Peter erklärte die Situation. »Eine Frau könnte in meines Bruders … meines Bruders … Tod verwickelt sein.« Tod. Es war das erste Mal, dass er das Wort im Zusammenhang mit Eric benutzte.
Eine ziemlich lange Pause.
»Also, ich habe die Telefonnummer, von der aus die Frau mich angerufen hat. Könntest du herausfinden, mit wem sie noch gesprochen hat? Ich nehme an, dass es ihr Telefon ist.« Er las ihm Alysons Nummer vor.

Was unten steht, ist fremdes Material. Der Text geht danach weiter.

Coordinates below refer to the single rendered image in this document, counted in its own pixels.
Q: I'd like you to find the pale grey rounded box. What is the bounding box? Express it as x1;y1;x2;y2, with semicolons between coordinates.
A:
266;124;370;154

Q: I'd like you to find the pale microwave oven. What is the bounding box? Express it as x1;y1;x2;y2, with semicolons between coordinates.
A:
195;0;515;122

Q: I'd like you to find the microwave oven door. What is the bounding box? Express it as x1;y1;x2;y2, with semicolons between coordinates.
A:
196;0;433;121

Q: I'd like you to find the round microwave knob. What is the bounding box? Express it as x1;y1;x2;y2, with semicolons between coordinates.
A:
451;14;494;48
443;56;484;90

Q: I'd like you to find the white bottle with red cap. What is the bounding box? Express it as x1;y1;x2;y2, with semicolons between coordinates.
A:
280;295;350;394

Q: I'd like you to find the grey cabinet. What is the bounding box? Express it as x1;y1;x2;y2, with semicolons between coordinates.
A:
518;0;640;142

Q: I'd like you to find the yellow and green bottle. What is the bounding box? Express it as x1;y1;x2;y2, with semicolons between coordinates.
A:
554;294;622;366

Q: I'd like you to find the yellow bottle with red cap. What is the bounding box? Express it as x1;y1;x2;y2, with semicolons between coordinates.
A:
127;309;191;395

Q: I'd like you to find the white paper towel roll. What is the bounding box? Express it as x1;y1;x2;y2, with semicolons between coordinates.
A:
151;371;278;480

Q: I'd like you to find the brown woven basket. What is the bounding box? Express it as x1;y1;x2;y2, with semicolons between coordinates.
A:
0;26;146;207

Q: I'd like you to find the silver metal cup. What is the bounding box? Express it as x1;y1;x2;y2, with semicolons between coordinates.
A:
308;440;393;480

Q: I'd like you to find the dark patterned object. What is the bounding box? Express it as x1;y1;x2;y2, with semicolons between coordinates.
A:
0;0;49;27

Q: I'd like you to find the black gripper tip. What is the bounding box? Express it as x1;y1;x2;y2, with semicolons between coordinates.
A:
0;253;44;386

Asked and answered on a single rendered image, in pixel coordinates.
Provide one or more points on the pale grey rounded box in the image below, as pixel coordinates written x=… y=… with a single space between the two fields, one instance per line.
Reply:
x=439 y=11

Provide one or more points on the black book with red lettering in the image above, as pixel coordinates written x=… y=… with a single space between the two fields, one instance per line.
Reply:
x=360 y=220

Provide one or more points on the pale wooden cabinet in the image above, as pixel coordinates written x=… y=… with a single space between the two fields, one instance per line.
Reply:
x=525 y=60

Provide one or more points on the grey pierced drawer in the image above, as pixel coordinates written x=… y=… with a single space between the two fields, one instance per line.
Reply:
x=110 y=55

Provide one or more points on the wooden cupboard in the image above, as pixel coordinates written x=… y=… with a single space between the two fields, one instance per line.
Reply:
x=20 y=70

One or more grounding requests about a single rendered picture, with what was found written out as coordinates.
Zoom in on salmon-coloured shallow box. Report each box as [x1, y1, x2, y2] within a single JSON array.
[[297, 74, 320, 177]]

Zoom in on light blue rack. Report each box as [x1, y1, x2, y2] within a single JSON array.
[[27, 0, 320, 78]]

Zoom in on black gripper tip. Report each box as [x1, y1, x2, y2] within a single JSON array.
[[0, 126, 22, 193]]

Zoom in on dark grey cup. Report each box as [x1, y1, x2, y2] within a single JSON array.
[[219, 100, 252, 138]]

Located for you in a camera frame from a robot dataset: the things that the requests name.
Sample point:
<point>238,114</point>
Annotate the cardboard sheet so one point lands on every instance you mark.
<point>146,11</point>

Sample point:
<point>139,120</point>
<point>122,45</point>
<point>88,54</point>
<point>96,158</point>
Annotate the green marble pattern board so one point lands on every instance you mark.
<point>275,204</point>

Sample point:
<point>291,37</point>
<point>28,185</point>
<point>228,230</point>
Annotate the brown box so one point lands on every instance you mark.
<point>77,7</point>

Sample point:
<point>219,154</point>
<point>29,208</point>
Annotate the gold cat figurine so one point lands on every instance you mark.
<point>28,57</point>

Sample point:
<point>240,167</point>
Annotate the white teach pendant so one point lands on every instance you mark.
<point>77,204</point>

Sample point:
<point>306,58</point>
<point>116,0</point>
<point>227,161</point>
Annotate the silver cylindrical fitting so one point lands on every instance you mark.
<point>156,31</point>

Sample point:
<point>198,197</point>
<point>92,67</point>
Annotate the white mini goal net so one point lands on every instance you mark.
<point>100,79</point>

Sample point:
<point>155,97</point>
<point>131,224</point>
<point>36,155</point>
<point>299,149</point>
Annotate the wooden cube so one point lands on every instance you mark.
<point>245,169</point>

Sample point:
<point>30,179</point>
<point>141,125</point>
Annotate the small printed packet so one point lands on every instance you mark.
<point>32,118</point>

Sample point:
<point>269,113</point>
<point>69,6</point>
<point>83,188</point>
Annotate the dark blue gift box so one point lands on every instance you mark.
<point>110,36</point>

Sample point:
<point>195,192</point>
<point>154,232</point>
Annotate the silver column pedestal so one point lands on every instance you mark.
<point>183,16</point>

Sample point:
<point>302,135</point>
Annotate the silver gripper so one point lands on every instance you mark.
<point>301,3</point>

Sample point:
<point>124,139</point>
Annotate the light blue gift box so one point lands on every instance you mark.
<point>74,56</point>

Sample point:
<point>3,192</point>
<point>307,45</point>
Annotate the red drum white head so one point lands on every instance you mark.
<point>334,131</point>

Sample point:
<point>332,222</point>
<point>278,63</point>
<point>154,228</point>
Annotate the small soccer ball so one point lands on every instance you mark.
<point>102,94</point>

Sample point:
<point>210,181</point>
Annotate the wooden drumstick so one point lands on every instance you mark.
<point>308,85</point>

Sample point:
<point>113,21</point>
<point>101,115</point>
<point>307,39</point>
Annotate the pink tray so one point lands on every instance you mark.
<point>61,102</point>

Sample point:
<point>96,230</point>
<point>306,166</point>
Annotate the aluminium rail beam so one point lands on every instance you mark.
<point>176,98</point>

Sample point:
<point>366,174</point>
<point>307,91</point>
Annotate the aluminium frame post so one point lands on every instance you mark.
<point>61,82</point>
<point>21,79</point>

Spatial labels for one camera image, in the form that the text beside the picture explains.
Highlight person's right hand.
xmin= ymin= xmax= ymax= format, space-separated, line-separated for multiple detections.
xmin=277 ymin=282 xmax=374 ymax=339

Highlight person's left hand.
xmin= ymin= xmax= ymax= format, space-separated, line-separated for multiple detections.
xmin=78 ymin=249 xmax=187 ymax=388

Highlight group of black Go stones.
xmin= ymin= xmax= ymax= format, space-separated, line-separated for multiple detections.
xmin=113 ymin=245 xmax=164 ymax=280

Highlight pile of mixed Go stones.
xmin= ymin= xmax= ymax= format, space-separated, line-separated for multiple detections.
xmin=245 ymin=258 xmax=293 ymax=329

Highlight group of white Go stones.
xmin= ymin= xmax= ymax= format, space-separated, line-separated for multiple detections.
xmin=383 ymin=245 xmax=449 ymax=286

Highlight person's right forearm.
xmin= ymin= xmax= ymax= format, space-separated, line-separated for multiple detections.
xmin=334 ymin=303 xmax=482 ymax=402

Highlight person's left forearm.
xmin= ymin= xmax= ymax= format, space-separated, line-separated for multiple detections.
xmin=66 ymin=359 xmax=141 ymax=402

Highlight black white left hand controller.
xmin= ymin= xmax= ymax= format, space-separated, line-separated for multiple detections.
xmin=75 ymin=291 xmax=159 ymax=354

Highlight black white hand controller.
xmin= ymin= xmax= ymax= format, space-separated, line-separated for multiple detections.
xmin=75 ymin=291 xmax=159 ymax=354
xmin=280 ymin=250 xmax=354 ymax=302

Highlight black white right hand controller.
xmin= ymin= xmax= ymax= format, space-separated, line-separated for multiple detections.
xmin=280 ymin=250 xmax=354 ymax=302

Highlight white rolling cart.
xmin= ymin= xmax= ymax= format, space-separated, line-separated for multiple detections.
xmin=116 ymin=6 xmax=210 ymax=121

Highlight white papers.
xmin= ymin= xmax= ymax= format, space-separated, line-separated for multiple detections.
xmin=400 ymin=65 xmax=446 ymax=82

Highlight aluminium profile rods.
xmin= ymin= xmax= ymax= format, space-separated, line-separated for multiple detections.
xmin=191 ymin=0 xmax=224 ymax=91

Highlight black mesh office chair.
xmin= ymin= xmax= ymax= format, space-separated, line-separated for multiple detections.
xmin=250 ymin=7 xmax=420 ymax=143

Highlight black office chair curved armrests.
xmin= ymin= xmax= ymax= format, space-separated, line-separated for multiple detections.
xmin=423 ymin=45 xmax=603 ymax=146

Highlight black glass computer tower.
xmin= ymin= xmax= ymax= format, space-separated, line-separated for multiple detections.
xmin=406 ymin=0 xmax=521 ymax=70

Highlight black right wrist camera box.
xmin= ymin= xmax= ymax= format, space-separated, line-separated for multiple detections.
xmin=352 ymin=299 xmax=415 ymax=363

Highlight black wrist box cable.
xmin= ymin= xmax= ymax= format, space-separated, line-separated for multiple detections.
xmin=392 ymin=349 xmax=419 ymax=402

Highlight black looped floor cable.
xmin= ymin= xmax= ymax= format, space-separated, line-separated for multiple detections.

Vom anderen Ende der Leitung war lange nichts zu hören, das Schweigen schien ewig zu dauern. Peter hielt den Atem an. Schließlich sagte Jorge: »Gib mir« – Pause – »ein paar Stunden.«
Peter legte sich wieder auf sein Bett. Das Herz schlug ihm bis zum Hals. Er hörte den Verkehr auf der Kalakaua Avenue, denn sein Zimmer war nach mauka gerichtet, also in Richtung Inland, zur Stadt und den dahinterliegenden Bergen. Der Tag ging allmählich zur Neige, die Sonne begann zu sinken, und das Zimmer füllte sich mit Schatten. Er hätte wirklich seine Schwester in der medizinischen Fakultät anrufen und ihr das von Eric erzählen sollen … aber Joanna absolvierte gerade ihre Praktika in den verschiedenen Klinikabteilungen und kam deshalb kaum zum Schlafen. Wenn er ihr jetzt diese Geschichte erzählte, könnte das eventuell ihr Medizinstudium ernsthaft gefährden. Vielleicht sollte er noch einen Tag warten, vielleicht tauchte Eric doch noch auf. Vielleicht hatte er es doch ans Ufer geschafft. Vielleicht litt er unter Amnesie und würde in irgendeinem Krankenhaus aufgefunden werden. Vielleicht war das Ganze ein schrecklicher Irrtum … Er würde seine Schwester jedoch auf jeden Fall bald anrufen müssen. Peter musste einfach hoffen, musste einfach glauben, dass Eric wieder auftauchen würde, irgendwie, irgendwo – die Hoffnung stirbt ja bekanntlich zuletzt. Oder war Eric etwa doch … ermordet worden? Schließlich hielt Peter es in seinem Zimmer nicht mehr länger aus und ging nach draußen.
Er setzte sich vor seinem Hotel an den Strand und beobachtete, wie sich die roten Streifen, die die untergehende Sonne auf den Ozean warf, allmählich schwarz färbten. Warum hatte er dem Polizeibeamten nicht erzählt, dass er sie auf dem Video erkannt hatte? Es war eine Art Instinkt gewesen, nichts zu sagen, die Worte waren ihm ohne eigenes bewusstes Zutun aus dem Mund geflossen. Aber warum? Was genau hatte ihn dazu bewogen? Als er und Eric noch jünger waren, hatten sie aufeinander aufgepasst. Eric war für ihn und er für Eric eingetreten …
»Da sind Sie ja!«
Als er sich umdrehte, sah er Alyson Bender im Abendlicht auf sich zukommen. Sie trug ein mit hawaiianischen Mustern bedrucktes Kleid und Sandalen. Sie sah völlig anders aus als neulich in Cambridge, als sie ein Businesskostüm und eine teure Perlenkette getragen hatte. Jetzt wirkte sie dagegen wie ein unschuldiges junges Mädchen.